News organizations had the nation convinced that Detroiters went insane every year, but Rodney knew there was another side to the story. Absentee landlords, in an effort to cash in on their hard-to-sell insured properties in the city, were hiring arsonists to set fire to their buildings. Both Rodney and I grew up on the east side of the city where a lot of the fires occurred. Word got around that the fires were the handy work of a character called "the torch," an arsonist who worked for the highest bidder.
Detroit has become the nation's poster child for despair: racial tension, declining property values, chronic unemployment, a school system that serves itself but not it students. Less than half of Detroit kids graduate from high school. The city is now defined by its failures, not its successes. But from the 50's to the late 80's Detroit was a place where people could still find a job, buy a home and live a relatively safe and comfortable existence. As early as 1958 a leading black publication picked it as one of the best places in the nation for African Americans to live.
According to Rodney, the 70's and 80's were "quality times for auto workers. Chrysler and Ford gave big bonuses to workers who were willing to freeze their salaries. These bonuses were sometimes between six and eight thousand dollars."
In 1967 there was a riot. That had less to do with racial tension than police aggression. But it hastened white flight to the suburbs, which depended on Detroit for their livelihood. A well designed freeway system allowed commuters in outlying areas to reach the city in less time that it takes residents of Santa Monica to drive the ten miles to downtown LA.
A declining tax base, aggravated by industries fleeing to the suburbs and later the South, put an added burden on the city and its inhabitants. Detroiters pay more in property taxes than people in Los Angeles. And I'm not aware of any other city where the citizens, in addition to property taxes, pay seasonal taxes on their property. When we were making the cars that packed the nation's highways, and creating the music that had the entire world dancing, it was a different story. We were Motown!

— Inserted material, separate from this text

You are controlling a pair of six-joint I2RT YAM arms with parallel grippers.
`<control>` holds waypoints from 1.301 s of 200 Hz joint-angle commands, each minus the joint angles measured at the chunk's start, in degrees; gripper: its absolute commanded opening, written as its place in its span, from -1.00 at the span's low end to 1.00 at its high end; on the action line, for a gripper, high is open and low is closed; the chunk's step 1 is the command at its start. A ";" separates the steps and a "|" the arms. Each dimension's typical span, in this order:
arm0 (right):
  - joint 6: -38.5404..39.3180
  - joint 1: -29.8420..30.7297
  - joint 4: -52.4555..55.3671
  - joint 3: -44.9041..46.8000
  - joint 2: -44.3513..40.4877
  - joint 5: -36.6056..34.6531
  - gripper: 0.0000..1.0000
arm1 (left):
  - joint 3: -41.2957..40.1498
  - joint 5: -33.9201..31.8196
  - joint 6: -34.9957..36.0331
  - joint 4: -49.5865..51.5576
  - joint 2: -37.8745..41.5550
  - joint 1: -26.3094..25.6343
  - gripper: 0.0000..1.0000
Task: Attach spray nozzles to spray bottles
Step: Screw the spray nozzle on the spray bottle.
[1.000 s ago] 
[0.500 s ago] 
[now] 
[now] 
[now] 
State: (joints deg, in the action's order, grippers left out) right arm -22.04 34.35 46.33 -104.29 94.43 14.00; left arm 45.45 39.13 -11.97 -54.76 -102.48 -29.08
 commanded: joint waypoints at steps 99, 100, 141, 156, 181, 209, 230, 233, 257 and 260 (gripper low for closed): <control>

Ironically, it is still Detroit that gives the suburbs a sense of place and America a reason to hope. Long before there was a Silicon Valley, there was Detroit. We were an industrial model for the rest of the world. Americans should be the last ones to try and turn this great city into an icon of despair. Trample on our symbols and you trample on our dreams! We should neither let the Washington Mall nor this great city go to seed. In our part of the world, we have the greatest systems of lakes on the planet. The St. Lawrence Seaway could take wind turbines, solar panels and hybrid cars to the rest of the world. And the idle workers from this city's automotive plants will be key to the success of these new industries. Detroit will rise again from both dirt and the ashes. Get on board as we chart a course to a new tomorrow.
Before dropping me off at my house, we take a ride down Woodward Avenue, past the Detroit Institute of Arts (DIA) and the Main Library where I used to work. We end up at a bar and grill called the Northern Lights over behind the old GM building, which is now the Detroit office for the State of Michigan. This is my first time, but Rodney has been going since the early 60's. In fact, he brought his daughter here the week before for lunch. We have a great hamburger with fried onions, lettuce and a slice of tomato. My diabetes tells me to skip the fries. He orders a beer and I a Diet Coke. We talk about old times and departed friends. He lights up a Pall Mall and blows out a halo of smoke that seems to frame the moment.